Au cœur de cette offensive se trouve le Code du numérique, promulgué il y a trois ans, mais que le président juge aujourd’hui « insuffisamment appliqué ». Pourtant, dans les couloirs des tribunaux kinois, l’étonnement est de mise. Sous couvert d’anonymat, une source judiciaire de haut rang confie son scepticisme : ce texte a déjà servi de base légale, ces deux dernières années, à l’interpellation et au jugement de nombreux opposants et activistes. En appelant à une application plus « rigoureuse », Félix Tshisekedi semble vouloir transformer un outil de régulation technique en un véritable levier de contrôle politique, alors que l’espace civique congolais subit déjà des pressions croissantes.Cette annonce a immédiatement mis le feu aux poudres au sein de la société civile. Le mouvement citoyen Filimbi est monté au créneau, dénonçant une « menace directe contre la démocratie » et une tentative de verrouillage d’un environnement déjà marqué par la répression.

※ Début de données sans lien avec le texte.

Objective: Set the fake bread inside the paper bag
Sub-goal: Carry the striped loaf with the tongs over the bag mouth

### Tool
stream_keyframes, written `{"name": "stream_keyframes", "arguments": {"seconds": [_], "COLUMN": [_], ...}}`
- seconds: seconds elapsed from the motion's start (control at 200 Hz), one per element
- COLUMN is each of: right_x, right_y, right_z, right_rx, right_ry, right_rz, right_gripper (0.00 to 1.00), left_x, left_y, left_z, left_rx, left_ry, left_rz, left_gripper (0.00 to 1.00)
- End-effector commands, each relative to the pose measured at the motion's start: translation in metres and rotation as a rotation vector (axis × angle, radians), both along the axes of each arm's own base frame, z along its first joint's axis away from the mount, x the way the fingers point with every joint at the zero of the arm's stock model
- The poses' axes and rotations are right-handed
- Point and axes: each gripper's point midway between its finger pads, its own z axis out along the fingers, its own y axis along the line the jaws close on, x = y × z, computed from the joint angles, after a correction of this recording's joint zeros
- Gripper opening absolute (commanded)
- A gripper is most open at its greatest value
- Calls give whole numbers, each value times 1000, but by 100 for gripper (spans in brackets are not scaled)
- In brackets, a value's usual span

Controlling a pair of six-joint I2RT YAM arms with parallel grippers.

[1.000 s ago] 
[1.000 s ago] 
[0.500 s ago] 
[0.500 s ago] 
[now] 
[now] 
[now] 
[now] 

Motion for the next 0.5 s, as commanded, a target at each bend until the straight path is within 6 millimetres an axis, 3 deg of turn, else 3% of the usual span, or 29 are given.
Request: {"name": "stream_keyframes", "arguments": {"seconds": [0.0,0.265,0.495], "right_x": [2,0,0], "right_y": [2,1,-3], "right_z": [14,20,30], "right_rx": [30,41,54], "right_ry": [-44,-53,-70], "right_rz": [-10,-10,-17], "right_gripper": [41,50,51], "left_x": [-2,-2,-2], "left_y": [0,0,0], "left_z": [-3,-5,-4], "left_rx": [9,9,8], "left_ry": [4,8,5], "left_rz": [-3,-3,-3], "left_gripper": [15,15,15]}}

Pour les observateurs, cette reprise en main numérique s’inscrit dans une tendance régionale inquiétante, rappelant les récents blocages de réseaux sociaux observés chez certains voisins. Entre la nécessité de lutter contre les « fake news » et la tentation de museler la critique, Kinshasa s’aventure sur une ligne de crête où chaque nouveau clic pourrait désormais conduire devant les tribunaux.